The paper tackled the problem of incorporating group fairness constraints into boosting algorithms while preserving analyzable training dynamics, resulting in a method called FairBoost that quantifies the accuracy-fairness tradeoff with a theoretical bound where convergence rate depends on weak learner edge minus a fairness cost term.

Boosting algorithms enjoy strong theoretical guarantees: when weak learners maintain positive edge, AdaBoost achieves geometric decrease of exponential loss. We study how to incorporate group fairness constraints into boosting while preserving analyzable training dynamics. Our approach, FairBoost, projects the ensemble-induced exponential-weights distribution onto a convex set of distributions satisfying fairness constraints (as a reweighting surrogate), then trains weak learners on this fair distribution. The key theoretical insight is that projecting the training distribution reduces the effective edge of weak learners by a quantity controlled by the KL-divergence of the projection.
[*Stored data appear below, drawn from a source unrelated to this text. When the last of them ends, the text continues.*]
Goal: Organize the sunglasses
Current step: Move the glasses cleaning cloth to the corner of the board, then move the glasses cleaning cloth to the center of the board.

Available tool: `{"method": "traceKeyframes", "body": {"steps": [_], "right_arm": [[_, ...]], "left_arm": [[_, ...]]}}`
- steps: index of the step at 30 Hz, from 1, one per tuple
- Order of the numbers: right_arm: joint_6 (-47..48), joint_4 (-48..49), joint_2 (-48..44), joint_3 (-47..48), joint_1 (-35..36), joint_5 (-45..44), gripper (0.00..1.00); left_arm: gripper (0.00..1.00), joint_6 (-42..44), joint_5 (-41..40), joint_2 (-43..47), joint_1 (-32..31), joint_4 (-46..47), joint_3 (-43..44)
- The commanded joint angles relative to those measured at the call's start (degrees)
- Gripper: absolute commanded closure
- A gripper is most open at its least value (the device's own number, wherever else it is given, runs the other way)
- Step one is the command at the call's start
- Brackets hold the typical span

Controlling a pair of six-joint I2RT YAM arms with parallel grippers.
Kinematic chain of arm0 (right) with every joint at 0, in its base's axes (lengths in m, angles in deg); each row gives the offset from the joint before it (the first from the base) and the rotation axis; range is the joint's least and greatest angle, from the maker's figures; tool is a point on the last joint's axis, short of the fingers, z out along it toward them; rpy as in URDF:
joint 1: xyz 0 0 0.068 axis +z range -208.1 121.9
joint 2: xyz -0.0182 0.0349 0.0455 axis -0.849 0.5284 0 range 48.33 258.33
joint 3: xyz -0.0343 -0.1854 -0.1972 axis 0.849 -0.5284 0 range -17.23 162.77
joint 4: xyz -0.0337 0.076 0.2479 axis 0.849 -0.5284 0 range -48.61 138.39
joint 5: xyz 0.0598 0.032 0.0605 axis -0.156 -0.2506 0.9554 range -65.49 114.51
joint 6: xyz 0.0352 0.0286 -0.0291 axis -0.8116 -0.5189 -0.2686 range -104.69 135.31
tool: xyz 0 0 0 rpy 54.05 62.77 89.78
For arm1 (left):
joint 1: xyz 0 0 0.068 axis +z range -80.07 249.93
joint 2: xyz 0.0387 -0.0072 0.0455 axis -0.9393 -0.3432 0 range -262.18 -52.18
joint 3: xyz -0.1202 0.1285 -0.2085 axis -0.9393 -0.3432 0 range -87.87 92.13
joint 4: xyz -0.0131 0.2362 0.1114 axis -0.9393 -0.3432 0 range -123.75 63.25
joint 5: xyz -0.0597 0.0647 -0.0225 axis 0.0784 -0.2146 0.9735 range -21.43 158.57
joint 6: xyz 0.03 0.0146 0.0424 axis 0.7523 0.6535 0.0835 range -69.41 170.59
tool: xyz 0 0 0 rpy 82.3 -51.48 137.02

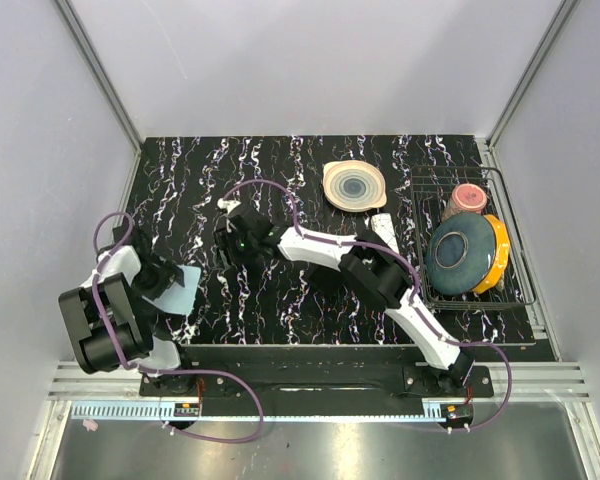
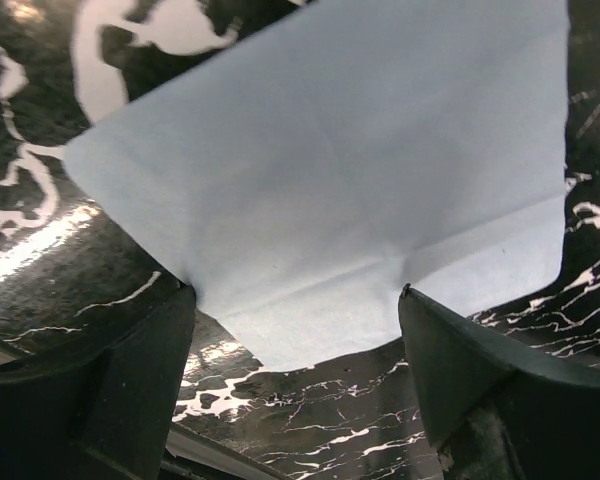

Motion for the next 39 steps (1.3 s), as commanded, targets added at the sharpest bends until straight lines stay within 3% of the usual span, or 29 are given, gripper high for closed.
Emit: {"method": "traceKeyframes", "body": {"steps": [1, 12, 19, 23, 30, 33, 39], "right_arm": [[-1.54, 1.78, -5.86, -2.76, -2.13, -3.40, 0.36], [0.39, 2.57, -5.16, -1.27, -2.49, 2.93, 0.39], [0.04, 2.57, -3.32, 1.10, -2.57, 4.51, 0.40], [-1.28, 2.48, -4.54, -0.65, -2.66, 0.75, 0.40], [-2.52, 2.13, -4.99, -2.68, -3.89, 7.14, 0.44], [-1.64, 0.47, -3.76, -1.54, -3.19, 11.19, 0.49], [-0.58, -2.44, -2.18, 0.04, 0.76, 9.97, 0.53]], "left_arm": [[0.14, 0.01, 4.34, -2.31, -3.90, 2.67, -1.02], [0.16, -2.72, 2.14, -3.80, -14.10, 3.46, -2.77], [0.23, -5.09, 6.97, -4.42, -19.72, 6.36, -3.92], [0.26, -5.97, 9.52, -4.86, -23.15, 7.15, -3.39], [0.27, -4.04, -3.55, 4.95, -21.05, -1.97, 3.11], [0.27, -2.98, -5.59, 9.63, -17.19, -3.57, 4.96], [0.30, -0.44, -4.99, 11.22, -9.89, -3.75, 5.05]]}}
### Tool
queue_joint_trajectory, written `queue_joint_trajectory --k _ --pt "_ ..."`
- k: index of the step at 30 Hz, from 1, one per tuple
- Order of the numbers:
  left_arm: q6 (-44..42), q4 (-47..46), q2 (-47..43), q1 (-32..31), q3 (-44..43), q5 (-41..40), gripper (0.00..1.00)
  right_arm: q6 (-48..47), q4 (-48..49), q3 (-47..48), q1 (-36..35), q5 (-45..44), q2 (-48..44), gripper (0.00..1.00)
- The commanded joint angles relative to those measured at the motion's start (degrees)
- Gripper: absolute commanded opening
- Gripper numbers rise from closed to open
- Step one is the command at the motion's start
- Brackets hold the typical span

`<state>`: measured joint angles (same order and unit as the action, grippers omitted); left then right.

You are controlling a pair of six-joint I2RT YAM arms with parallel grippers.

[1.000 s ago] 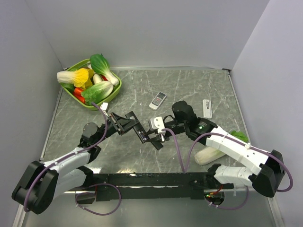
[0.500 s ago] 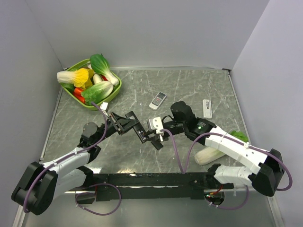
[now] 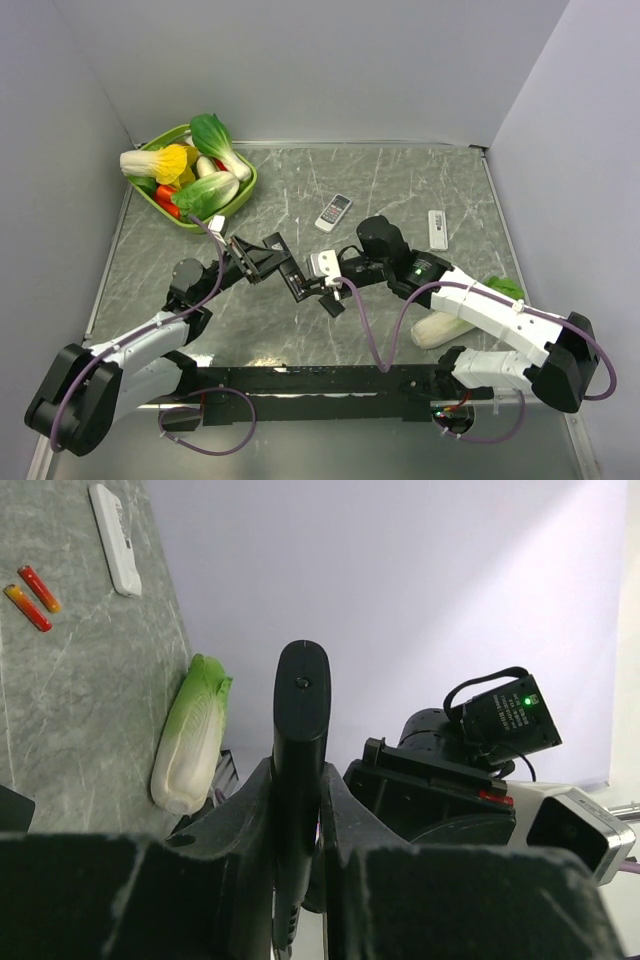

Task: Load the batteries into the remote control
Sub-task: Load the battery into the remote control.

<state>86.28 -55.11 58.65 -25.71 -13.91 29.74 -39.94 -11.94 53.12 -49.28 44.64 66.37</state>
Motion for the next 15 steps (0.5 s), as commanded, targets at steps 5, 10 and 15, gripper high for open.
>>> queue_joint_trajectory --k 5,10,15 --pt "5.0 -7.1 -4.0 -0.7 -3.0 2.8 0.02 -2.1 0.3 -0.2 -1.2 -7.0 3.6 0.15" --pt "4.5 -6.2 -4.5 -0.7 -3.6 3.1 0.02 -1.8 -2.6 2.2 -2.1 -12.6 6.0 0.08" --pt "2.6 -4.3 -5.6 -0.7 -4.3 3.2 0.02 0.7 -6.1 4.8 -3.2 -17.3 9.1 0.07"
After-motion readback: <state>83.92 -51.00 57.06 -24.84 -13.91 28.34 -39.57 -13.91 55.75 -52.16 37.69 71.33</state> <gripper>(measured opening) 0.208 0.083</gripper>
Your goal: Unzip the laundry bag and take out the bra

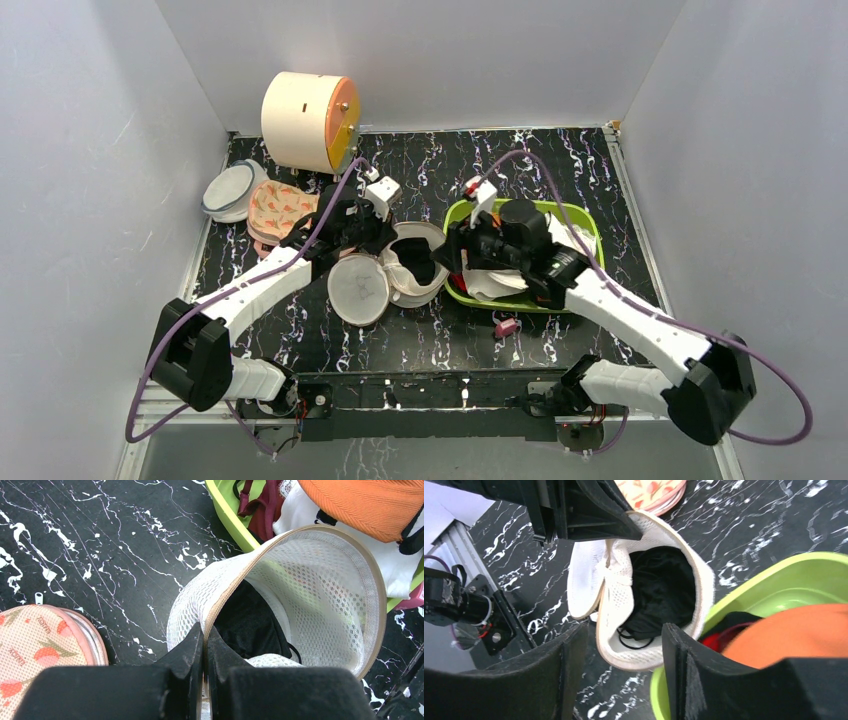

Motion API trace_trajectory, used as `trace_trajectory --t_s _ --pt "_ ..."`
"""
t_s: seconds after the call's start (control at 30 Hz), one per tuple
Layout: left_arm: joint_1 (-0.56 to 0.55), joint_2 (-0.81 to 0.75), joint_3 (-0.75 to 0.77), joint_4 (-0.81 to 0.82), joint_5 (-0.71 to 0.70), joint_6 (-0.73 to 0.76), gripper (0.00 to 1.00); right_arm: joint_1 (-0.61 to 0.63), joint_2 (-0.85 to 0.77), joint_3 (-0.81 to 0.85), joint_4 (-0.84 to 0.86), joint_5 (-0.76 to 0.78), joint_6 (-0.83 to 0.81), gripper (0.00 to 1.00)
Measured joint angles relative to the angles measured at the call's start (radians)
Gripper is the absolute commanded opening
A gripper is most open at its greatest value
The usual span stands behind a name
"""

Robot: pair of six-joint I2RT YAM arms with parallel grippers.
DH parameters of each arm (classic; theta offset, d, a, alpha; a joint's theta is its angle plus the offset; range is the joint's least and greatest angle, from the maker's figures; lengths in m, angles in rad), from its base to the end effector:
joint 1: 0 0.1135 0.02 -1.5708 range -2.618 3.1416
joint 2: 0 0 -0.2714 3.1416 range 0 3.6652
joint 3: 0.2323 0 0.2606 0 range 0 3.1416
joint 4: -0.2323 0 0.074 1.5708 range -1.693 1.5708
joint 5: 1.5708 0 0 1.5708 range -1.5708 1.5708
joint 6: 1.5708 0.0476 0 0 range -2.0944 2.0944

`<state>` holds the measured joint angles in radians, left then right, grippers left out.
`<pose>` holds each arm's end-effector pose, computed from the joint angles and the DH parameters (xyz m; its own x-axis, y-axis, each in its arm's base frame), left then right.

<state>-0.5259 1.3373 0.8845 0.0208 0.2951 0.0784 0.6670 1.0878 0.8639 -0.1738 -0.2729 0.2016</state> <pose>0.2699 -0.1726 0.2705 -0.3055 0.2640 -0.9149 0.7349 0.6763 -0.0503 0.2003 0.1740 0.3096 -0.4565 -0.1140 -0.8824 -0.7140 0.6387 0.2869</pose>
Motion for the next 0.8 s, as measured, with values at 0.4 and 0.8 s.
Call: trace_trajectory --t_s 0.4,0.8 --pt "-0.002 -0.005 0.000 0.000 0.000 0.000 0.00 0.173 0.308 0.066 0.072 0.243 0.134 0.39" --pt "-0.002 -0.008 0.000 0.000 0.001 -0.001 0.00 0.229 0.489 0.109 0.137 0.601 0.248 0.31"
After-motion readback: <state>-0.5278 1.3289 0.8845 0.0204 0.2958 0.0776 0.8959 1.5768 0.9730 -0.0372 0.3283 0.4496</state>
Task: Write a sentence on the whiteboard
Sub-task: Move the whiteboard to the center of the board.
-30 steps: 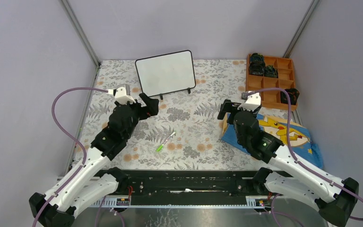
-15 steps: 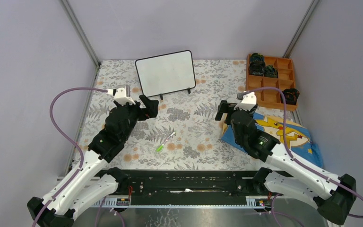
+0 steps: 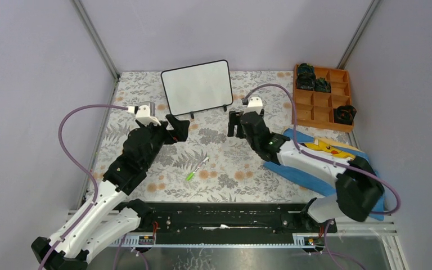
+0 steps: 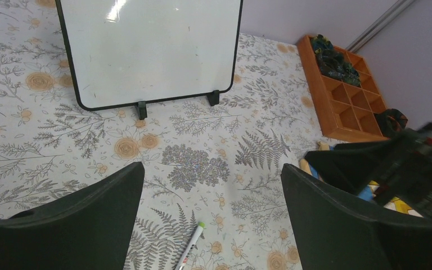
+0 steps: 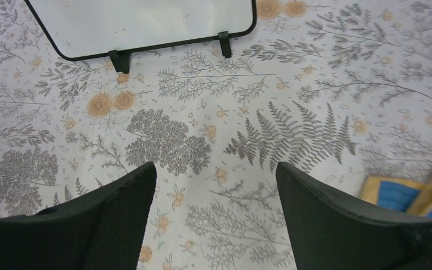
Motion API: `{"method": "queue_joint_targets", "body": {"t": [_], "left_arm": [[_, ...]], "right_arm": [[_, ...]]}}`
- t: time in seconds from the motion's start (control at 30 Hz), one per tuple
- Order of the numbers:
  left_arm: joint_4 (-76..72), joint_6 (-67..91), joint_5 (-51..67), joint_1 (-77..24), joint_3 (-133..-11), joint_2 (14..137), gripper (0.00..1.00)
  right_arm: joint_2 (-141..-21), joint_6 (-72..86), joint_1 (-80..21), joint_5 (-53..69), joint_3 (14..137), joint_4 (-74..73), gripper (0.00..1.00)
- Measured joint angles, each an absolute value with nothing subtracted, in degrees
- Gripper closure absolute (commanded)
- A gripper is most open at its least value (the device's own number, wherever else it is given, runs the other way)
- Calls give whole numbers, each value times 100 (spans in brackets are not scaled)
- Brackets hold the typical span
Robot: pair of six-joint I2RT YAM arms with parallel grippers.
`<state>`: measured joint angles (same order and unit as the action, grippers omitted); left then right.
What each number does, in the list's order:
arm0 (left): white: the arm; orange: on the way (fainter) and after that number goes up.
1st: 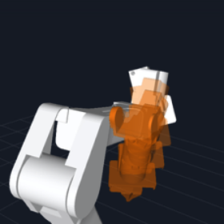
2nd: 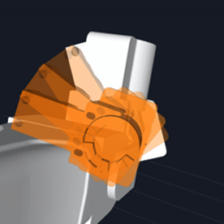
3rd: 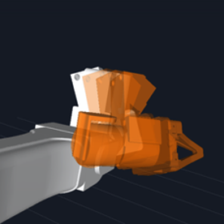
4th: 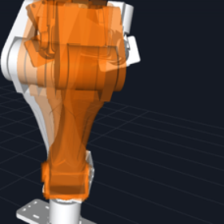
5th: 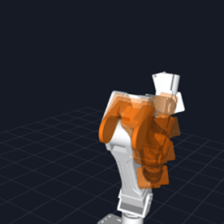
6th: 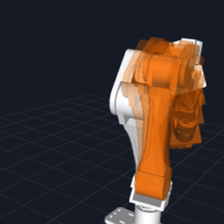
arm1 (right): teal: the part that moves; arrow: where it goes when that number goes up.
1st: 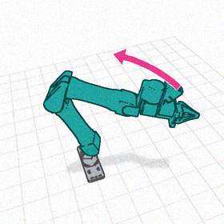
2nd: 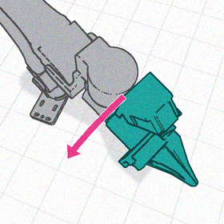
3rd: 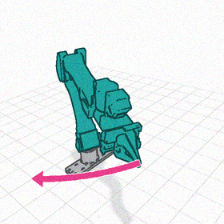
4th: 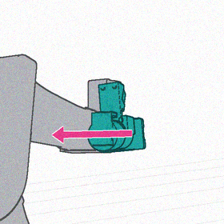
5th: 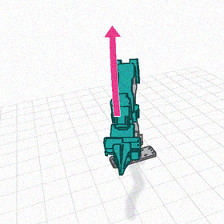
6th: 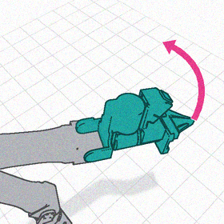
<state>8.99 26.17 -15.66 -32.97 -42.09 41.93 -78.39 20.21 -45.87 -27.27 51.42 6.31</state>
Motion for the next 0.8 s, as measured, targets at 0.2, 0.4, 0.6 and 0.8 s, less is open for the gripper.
{"method": "queue_joint_targets", "body": {"t": [0.2,0.4,0.6,0.8], "left_arm": [[886,2617,-1540,-3297,-4206,4073,1],[884,2617,-1455,-3297,-4206,4071,1],[884,2613,-1428,-3297,-4206,4093,1],[884,2600,-1431,-3297,-4206,4154,1]], "right_arm": [[-9194,2075,-4320,-2375,5719,1022,28],[-10377,2078,-3863,-2021,6248,1323,37],[-11229,2008,-3474,-1774,6987,1361,44],[-11828,1883,-3391,-1466,7767,1347,44]]}}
We prove an exponential-loss bound where the convergence rate depends on weak learner edge minus a "fairness cost" term $δ_t = \sqrt{\mathrm{KL}(w^t \| q^t)/2}$. This directly quantifies the accuracy-fairness tradeoff in boosting dynamics. Experiments on standard benchmarks validate the theoretical predictions and demonstrate competitive fairness-accuracy tradeoffs with stable training curves.